### Your task
Beginning with the first line, transcribe the entries below exactly through the line containing "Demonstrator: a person", inclusive.

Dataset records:
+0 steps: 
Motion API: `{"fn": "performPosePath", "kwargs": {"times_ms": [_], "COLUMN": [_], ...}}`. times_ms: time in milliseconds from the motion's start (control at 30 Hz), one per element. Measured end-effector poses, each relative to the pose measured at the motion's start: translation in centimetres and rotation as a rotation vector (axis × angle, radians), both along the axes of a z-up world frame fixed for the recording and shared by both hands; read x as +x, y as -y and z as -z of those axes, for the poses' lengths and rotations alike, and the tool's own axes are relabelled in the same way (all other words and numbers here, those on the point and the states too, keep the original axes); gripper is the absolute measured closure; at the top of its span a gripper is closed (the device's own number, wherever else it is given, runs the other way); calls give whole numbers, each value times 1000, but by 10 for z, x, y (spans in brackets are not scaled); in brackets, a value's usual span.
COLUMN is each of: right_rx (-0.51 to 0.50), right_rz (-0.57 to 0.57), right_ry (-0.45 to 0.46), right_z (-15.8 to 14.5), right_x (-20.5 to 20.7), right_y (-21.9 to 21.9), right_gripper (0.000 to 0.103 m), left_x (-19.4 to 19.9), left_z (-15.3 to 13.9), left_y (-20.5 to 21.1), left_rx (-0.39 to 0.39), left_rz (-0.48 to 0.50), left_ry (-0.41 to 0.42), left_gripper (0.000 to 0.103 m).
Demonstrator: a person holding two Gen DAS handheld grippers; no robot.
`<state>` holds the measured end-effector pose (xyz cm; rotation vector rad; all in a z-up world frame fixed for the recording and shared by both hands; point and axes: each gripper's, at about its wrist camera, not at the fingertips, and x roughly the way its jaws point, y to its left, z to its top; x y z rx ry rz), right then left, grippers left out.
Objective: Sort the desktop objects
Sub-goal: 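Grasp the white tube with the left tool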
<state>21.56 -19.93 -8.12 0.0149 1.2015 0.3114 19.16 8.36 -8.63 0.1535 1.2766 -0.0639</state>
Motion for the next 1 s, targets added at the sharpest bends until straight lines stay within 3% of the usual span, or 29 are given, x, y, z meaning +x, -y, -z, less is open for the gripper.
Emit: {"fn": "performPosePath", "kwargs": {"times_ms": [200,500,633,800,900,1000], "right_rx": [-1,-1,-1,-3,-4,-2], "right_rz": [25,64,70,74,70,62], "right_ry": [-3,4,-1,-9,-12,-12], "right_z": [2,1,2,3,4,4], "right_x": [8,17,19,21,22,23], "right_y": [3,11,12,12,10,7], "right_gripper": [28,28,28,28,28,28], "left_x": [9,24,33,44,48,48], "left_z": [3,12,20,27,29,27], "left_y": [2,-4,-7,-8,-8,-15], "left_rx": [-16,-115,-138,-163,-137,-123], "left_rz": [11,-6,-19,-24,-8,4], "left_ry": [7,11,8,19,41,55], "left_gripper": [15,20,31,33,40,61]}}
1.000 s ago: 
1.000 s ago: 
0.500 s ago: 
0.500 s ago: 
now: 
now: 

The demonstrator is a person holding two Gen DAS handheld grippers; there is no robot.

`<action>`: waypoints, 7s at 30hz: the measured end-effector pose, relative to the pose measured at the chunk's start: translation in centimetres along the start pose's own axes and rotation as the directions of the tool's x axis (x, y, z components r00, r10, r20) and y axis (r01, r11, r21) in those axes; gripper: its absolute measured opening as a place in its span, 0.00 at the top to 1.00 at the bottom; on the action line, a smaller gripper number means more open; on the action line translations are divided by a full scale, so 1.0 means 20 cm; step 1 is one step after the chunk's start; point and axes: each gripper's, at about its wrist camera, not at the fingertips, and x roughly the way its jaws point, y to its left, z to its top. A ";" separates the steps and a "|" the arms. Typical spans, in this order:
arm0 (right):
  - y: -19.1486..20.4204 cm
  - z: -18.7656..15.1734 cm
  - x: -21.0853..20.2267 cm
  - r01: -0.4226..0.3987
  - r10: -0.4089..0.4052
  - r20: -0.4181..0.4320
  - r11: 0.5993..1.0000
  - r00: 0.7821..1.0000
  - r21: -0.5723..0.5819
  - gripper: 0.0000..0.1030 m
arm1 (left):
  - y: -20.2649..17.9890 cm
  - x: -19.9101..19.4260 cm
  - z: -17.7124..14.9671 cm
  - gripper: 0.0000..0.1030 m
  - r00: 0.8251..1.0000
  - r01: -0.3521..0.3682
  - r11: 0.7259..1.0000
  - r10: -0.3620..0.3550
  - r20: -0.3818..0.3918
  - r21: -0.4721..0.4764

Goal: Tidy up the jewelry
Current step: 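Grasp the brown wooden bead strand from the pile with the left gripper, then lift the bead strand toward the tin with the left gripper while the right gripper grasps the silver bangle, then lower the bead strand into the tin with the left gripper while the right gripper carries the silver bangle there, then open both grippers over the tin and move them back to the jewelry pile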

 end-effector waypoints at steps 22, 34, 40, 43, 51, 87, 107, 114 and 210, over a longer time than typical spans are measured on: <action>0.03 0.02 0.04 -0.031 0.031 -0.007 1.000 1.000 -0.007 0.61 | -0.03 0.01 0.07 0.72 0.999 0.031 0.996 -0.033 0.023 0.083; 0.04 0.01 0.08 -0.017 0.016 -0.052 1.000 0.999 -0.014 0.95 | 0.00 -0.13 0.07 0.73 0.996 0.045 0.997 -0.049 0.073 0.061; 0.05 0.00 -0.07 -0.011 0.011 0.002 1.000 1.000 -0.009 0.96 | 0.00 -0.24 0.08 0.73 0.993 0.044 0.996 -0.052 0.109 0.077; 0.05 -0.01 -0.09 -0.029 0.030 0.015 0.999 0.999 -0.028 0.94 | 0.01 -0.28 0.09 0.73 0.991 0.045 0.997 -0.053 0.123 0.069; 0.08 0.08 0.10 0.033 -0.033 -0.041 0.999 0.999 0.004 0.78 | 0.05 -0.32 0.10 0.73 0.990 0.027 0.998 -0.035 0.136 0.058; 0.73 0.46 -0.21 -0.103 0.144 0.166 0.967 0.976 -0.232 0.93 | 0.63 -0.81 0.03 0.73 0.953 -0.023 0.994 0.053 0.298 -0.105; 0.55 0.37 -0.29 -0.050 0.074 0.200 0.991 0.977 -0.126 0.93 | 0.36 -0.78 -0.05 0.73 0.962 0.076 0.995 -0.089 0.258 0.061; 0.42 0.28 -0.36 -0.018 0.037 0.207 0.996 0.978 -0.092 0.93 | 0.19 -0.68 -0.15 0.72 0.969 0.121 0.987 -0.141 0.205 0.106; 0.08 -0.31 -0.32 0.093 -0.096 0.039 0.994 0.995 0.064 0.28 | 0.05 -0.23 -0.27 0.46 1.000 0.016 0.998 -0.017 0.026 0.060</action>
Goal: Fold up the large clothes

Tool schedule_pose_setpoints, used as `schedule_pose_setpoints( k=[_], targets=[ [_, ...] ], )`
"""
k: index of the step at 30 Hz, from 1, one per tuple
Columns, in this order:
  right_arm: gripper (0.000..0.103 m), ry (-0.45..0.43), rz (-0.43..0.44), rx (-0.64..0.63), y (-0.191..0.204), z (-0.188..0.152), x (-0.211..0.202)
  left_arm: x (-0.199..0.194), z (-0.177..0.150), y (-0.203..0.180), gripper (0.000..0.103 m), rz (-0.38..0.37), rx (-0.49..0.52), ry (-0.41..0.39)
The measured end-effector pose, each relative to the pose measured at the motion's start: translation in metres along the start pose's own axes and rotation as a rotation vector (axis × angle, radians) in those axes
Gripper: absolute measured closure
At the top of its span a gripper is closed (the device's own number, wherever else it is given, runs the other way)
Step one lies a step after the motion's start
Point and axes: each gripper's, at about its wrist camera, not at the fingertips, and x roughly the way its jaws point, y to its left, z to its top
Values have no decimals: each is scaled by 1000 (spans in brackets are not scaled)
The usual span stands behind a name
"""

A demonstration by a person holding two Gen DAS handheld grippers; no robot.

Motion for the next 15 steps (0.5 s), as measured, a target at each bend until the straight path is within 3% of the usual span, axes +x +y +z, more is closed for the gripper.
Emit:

### Task response
+0 steps: 
Motion API: `{"fn": "performPosePath", "kwargs": {"times_ms": [_], "COLUMN": [_], ...}}`. times_ms: time in milliseconds from the motion's start (control at 30 Hz), one per element. Measured end-effector poses, each relative to the pose measured at the motion's start: translation in centimetres and rotation as a rotation vector (axis × angle, radians), both along the axes of a z-up world frame fixed for the recording and shared by both hands; read x as +x, y as -y and z as -z of those axes, for the poses' lengths and rotations alike, and the tool's own axes are relabelled in the same way (all other words and numbers here, those on the point and the states too, keep the original axes); gripper is the absolute measured closure; at the top of its span a gripper is closed (the device's own number, wherever else it is given, runs the other way); calls give whole numbers, each value times 1000, but by 10 for z, x, y (spans in brackets are not scaled); in brackets, a value's usual span.
COLUMN is each of: right_rx (-0.51 to 0.50), right_rz (-0.57 to 0.57), right_ry (-0.45 to 0.46), right_z (-15.8 to 14.5), right_x (-20.5 to 20.7), right_y (-21.9 to 21.9), right_gripper (0.000 to 0.103 m), left_x (-19.4 to 19.9), left_z (-15.3 to 13.9), left_y (-20.5 to 21.1), left_rx (-0.39 to 0.39), left_rz (-0.48 to 0.50), left_ry (-0.41 to 0.42), left_gripper (0.000 to 0.103 m).
Demonstrator: a person holding two Gen DAS handheld grippers; no robot.

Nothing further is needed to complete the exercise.